Sunday, September 22, 2013

Good Medicine

Each evening Jim and I watch the national news at 6:30.  For one half hour we listen to the days events, interrupted every few minutes by commercial messages.  The other night we noticed that ninety-nine percent of the advertisements are from the pharmaceutical companies.  Of those messages, probably half of the air time is taken up with all the possible negative side effects of the drug that is being presented.   Jim and I look at each other and say, "why in the world are we putting these chemicals in our bodies!?!" 

This week I began to think about my blog post (and as usual, I was just sure that maybe I had run out of topics to write about).  In the middle of the night it came--this month has been one of the worst physical months I have had in five years and yet I would say that I have received some of the best medicine I have had in five years.

A couple of weeks ago, I woke up late and called Jim to "check in" as I often do.  We chatted a bit and then I heard him say, "Happy anniversary, Sweetheart."  "What!," I said.  "What day is this?"  I was so sick I nearly slept through our anniversary without even knowing it.  I felt awful.  I usually fuss and try to surprise and this year it completely escaped me.  A few minutes later a friend texted me to see how I was feeling.  I admitted to her what had happened.  Her immediate response was, "I'll be over with dinner for two in a few hours."

I don't know how she did it but sure enough, later that afternoon a surf and turf dinner with a table cloth, candles, sparkling cider, cloth napkins, and chocolate mousse arrived.  I was so weak that my friend said, "sit--I'll take care of everything!"  And she did.  (She even brought a bottle of iced tea so we could sit on the patio sip and chat as though she had all the time in the world.)  Jim and I had one of the best anniversaries we have ever had in thirty-three years and our hearts were lifted like we never dreamed.  Good medicine!

This week I have spent many days home alone, and sometimes my formal attire has been pajamas.  But a friend called and said, "are you ready to get out?"  And on the most clear, crisp, sunny of days she pulled up in the driveway with her convertible top down I hopped in (well that description might be a bit overzealous but I did get in) and we took a long ride to nowhere.  We wound through our beautiful countryside, past the sheep farm and through the apple orchard.  We tried out back roads that were unfamiliar and we chatted about family and plans and nothing in particular.  A perfect ten day.  Good medicine!

Lunch followed.  Homemade soup and a chicken salad wrap outside in the sunshine.  I sat with my friend but the whole time I had one eye on a beautiful weathered bird bath that was in the middle of her patio herb garden.  While we had lunch, a flock of gold finches flitted back and forth to that bird bath.  It was though they were having a wonderful social gathering and they were thoroughly enjoying one another.  "Those birds are for you," my friend commented.  "I have never seen that many finches on that bath at one time."  How blessed I felt.  Good medicine!

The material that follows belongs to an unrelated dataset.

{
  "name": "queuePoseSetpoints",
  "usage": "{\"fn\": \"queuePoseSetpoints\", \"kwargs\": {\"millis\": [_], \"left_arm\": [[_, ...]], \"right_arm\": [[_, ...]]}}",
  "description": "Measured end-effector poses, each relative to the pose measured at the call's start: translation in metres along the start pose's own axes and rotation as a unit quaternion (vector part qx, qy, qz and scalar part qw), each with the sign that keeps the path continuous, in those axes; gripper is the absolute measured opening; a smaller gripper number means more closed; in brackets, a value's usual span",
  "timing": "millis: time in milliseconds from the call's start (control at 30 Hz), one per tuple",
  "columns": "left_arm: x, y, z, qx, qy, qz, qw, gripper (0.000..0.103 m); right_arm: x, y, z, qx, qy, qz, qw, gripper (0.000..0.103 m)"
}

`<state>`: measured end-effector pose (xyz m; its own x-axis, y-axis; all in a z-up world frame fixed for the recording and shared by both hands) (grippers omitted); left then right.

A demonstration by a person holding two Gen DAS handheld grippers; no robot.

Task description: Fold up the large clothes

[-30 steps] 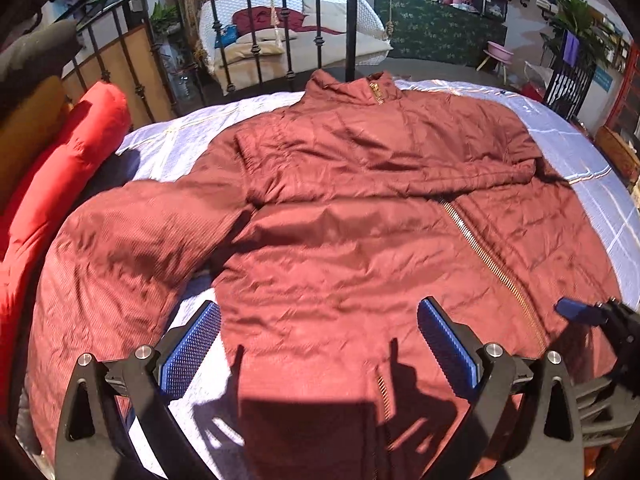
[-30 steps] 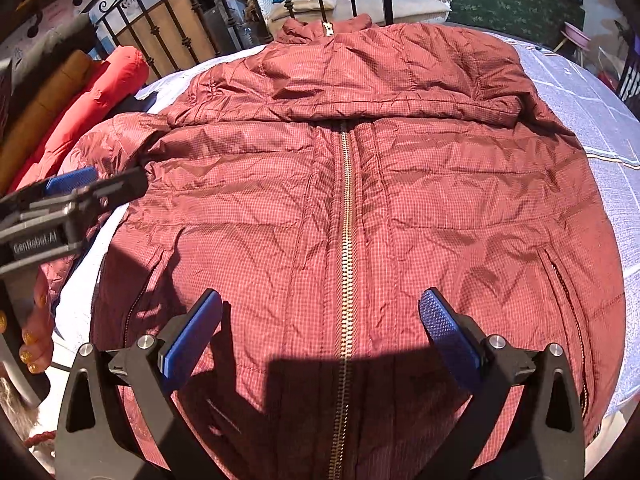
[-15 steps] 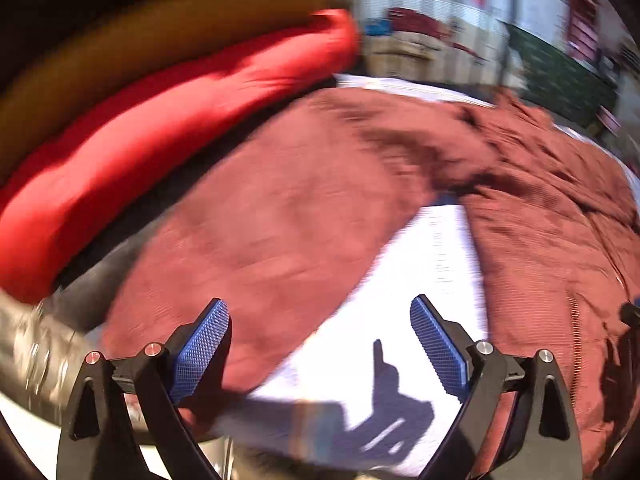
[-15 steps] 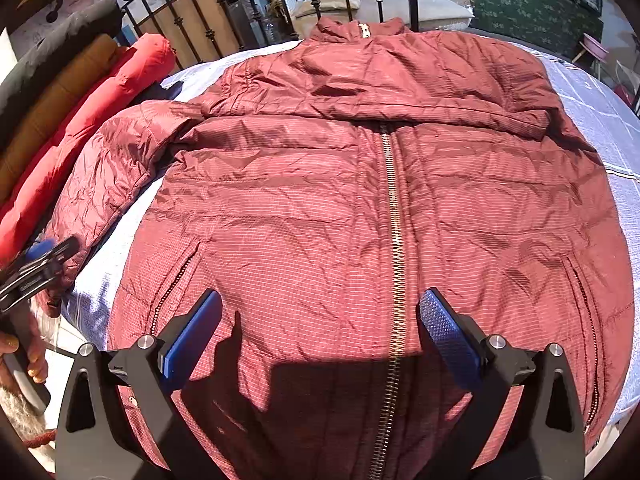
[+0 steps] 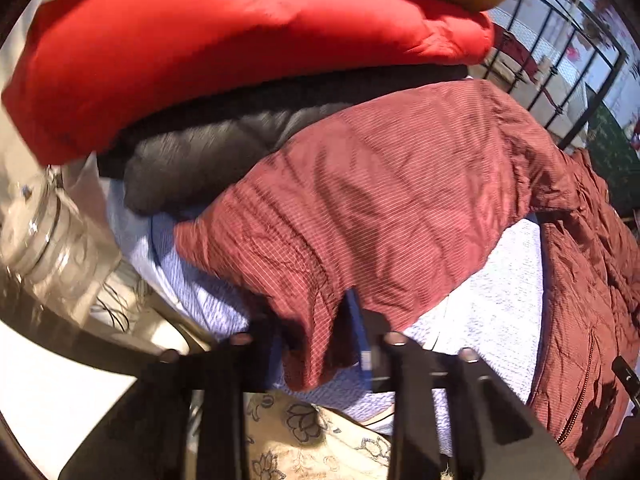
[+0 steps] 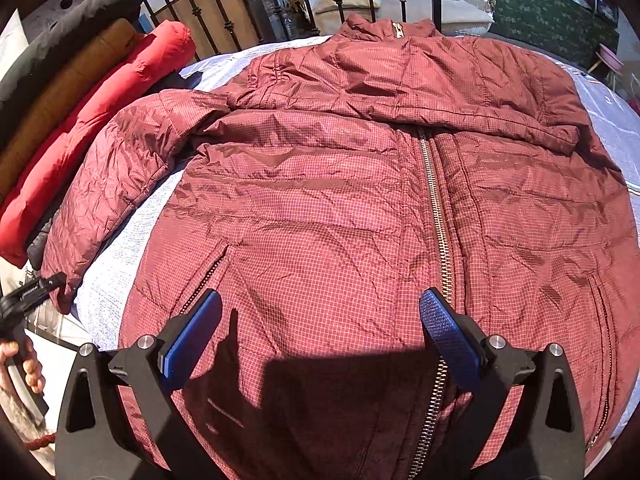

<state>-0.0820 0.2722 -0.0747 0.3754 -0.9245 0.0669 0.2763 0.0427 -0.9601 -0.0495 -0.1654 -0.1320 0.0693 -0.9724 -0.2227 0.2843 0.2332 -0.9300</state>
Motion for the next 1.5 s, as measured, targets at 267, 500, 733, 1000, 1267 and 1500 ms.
{"fn": "queuePoseSetpoints", "kwargs": {"millis": [267, 500, 733, 1000, 1267, 1500], "left_arm": [[0.04, -0.111, 0.034, 0.113, 0.051, -0.106, 0.9866, 0.006], [0.172, -0.223, 0.075, 0.263, 0.199, -0.169, 0.9287, 0.006], [0.359, -0.231, 0.072, 0.251, 0.326, -0.256, 0.8745, 0.006], [0.536, -0.117, 0.006, 0.095, 0.426, -0.25, 0.8642, 0.068], [0.533, -0.094, -0.015, 0.075, 0.436, -0.254, 0.8601, 0.093], [0.433, -0.072, 0.025, 0.107, 0.356, -0.192, 0.9082, 0.096]], "right_arm": [[0.015, -0.009, -0.003, 0.016, 0.01, 0.005, 1.0, 0.089], [0.028, -0.024, 0.002, 0.04, 0.025, 0.012, 0.999, 0.089], [0.063, -0.049, -0.008, 0.07, 0.072, -0.003, 0.995, 0.089], [0.116, -0.066, -0.03, 0.071, 0.137, -0.028, 0.988, 0.089], [0.144, -0.064, -0.041, 0.066, 0.17, -0.035, 0.983, 0.089], [0.15, -0.068, -0.005, 0.082, 0.154, -0.032, 0.984, 0.089]]}}
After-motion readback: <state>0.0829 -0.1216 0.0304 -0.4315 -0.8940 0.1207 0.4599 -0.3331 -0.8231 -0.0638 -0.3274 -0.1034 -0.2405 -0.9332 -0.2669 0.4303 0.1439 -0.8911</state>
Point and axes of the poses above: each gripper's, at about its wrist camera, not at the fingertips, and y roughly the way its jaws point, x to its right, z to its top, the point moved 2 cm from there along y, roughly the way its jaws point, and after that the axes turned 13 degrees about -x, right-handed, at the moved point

Yesterday was one of our daughter's birthdays.  I woke up yesterday morning to find the most sweet picture of our two girls hugging each other at her birthday celebration posted online.  Good medicine!  (And to top it all off we had a wonderful telephone call with our birthday girl last evening--even better medicine!!)

Each day there have been pink, blue, yellow envelopes arriving in the mail with greeting and well wishes from friends and family.  Good medicine!

The other day I made soup and as often happens, I texted Jim and asked him to bring home one last ingredient for dinner.  This night I wondered if he could find "bread bowls" for our soup.  When he walked in the house he was swinging his reuseable grocery bag with a big grin on his face singing, "I found bread bowls."  Sweet success.  Good medicine!

The list could go on but I will stop.  In Proverbs it says, "A cheerful heart is good medicine, but a crushed spirit dries up the bones."  My heart is full.  The medicine is working.